**Your instructions**. Copy out all the lines of the data that hold the word "office".

*** Given records ***

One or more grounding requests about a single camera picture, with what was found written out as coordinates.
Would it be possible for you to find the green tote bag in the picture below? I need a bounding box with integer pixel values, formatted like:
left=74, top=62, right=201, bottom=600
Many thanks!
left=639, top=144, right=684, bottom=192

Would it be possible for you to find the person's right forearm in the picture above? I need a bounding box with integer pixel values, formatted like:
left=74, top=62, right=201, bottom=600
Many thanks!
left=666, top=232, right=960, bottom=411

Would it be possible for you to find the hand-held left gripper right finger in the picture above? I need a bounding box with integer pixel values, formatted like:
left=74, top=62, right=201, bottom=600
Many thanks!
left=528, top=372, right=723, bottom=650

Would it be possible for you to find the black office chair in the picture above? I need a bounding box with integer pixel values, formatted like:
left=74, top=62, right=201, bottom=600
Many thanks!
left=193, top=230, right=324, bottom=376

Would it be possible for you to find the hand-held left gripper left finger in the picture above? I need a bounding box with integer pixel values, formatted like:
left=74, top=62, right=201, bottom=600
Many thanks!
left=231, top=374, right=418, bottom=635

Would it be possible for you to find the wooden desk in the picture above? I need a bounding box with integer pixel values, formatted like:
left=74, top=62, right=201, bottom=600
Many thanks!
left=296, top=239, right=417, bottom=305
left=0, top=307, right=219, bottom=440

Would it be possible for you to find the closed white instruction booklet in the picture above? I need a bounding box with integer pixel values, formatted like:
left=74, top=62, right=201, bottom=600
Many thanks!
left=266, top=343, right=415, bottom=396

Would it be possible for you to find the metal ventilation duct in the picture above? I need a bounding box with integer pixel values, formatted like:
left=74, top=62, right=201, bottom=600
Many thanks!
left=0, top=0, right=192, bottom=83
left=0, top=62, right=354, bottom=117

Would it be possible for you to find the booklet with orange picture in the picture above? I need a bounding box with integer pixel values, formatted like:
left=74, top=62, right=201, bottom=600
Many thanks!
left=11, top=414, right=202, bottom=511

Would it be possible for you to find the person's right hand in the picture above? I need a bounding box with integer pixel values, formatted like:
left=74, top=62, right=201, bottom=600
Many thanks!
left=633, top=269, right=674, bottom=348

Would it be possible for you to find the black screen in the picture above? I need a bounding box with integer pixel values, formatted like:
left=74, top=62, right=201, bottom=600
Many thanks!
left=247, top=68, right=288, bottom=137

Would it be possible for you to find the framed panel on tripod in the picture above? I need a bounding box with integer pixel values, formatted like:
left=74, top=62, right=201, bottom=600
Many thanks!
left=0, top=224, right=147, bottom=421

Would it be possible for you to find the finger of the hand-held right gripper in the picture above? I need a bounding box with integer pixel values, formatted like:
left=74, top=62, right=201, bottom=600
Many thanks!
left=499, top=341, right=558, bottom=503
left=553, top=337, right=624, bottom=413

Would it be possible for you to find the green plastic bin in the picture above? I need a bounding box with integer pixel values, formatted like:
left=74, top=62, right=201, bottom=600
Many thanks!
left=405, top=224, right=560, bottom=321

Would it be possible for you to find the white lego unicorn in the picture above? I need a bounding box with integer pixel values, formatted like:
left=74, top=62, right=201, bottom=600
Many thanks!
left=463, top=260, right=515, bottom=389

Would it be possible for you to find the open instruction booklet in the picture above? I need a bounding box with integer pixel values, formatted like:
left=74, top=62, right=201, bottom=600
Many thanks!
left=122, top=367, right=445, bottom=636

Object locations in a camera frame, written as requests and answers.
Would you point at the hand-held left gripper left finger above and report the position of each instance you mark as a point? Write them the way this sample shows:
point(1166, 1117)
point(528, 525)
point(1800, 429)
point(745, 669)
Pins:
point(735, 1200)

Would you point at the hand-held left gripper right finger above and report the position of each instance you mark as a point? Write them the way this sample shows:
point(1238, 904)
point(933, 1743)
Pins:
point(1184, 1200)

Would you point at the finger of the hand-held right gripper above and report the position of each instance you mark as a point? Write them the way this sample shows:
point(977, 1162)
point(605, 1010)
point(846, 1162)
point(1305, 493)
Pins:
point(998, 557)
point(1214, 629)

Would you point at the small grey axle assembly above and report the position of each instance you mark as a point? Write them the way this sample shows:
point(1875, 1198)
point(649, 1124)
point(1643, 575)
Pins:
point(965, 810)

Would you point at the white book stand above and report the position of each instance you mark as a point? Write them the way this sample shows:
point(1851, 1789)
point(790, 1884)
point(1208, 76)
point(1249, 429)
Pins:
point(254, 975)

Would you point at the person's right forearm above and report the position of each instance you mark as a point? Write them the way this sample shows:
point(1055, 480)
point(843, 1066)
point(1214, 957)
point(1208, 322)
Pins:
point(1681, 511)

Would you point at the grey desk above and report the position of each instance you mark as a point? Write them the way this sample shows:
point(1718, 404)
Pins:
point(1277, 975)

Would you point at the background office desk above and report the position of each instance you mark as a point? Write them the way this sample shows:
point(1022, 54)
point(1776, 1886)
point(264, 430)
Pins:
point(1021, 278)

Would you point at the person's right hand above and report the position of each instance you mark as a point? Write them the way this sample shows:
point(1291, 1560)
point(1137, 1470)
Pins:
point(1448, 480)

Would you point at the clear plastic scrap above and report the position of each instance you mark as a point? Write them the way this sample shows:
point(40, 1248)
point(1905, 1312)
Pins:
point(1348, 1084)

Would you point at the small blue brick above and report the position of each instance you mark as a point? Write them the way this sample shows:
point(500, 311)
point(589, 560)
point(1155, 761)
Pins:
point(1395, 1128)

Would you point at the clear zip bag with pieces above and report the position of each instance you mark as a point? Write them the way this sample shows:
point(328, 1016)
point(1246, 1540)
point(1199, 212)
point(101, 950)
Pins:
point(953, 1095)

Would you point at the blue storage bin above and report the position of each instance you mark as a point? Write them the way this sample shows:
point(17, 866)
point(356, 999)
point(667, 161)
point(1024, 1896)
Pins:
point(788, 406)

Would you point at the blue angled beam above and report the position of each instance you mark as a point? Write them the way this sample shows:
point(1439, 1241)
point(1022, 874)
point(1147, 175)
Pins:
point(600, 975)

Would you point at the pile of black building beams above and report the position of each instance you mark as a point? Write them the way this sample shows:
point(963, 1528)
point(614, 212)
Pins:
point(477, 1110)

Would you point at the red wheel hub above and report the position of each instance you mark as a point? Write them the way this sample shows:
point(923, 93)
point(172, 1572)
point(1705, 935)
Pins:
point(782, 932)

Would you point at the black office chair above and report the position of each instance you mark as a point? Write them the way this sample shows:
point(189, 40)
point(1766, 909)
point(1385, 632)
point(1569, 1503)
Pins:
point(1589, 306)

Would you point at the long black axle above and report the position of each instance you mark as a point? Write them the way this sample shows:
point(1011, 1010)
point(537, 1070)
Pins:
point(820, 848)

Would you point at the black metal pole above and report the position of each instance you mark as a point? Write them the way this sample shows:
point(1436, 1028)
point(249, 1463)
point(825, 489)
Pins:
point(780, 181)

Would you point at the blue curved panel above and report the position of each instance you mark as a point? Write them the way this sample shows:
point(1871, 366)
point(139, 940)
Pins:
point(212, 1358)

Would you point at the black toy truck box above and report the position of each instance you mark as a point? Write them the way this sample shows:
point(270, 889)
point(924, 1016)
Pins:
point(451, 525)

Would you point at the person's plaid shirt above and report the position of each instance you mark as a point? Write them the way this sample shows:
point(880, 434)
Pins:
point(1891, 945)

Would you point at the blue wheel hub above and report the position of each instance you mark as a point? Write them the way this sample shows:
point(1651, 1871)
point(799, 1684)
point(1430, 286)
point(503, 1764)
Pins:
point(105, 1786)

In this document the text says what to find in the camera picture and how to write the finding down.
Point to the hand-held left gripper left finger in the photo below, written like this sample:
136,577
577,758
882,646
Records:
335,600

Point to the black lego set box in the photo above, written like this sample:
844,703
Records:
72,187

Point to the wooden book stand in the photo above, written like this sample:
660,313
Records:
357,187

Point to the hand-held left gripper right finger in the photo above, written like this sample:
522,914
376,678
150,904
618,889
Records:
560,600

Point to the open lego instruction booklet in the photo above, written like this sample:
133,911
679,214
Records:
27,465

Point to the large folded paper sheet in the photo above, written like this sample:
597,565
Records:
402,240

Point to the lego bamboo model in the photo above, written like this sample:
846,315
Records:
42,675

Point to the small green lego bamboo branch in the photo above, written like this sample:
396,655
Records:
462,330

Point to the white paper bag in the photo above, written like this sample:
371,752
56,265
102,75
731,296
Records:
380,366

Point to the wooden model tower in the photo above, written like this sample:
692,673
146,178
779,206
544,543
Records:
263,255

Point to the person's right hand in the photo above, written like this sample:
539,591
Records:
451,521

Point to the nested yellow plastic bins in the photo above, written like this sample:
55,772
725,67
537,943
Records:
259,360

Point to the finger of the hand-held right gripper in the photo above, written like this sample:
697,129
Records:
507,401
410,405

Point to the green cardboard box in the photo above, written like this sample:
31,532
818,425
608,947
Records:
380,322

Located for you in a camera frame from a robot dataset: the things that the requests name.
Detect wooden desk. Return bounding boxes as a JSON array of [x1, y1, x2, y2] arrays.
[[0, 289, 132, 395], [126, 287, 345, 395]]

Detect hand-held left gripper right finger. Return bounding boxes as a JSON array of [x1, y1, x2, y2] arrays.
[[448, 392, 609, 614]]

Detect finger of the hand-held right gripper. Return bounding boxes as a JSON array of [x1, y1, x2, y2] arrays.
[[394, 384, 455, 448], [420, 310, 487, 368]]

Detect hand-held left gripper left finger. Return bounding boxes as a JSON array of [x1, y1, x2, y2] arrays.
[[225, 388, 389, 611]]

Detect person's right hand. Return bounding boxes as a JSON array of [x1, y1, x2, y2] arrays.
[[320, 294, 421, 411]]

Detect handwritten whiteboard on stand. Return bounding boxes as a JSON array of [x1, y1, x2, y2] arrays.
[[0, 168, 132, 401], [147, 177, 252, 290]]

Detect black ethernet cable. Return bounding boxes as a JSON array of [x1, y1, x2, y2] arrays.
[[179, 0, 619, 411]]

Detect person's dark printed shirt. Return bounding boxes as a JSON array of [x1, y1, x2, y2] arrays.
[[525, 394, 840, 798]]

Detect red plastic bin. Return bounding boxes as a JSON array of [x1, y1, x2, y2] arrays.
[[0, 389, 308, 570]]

*** End of Given records ***

**Result of the task**.
Would it be possible for you to find the black office chair in the picture above? I need a bounding box with integer pixel values, formatted like:
Would you point at the background office desk above and report the position of each instance you mark as a point? Write them the way this sample shows:
Would you point at the black office chair above and report the position of each instance you mark as a point? Write them the way this sample shows:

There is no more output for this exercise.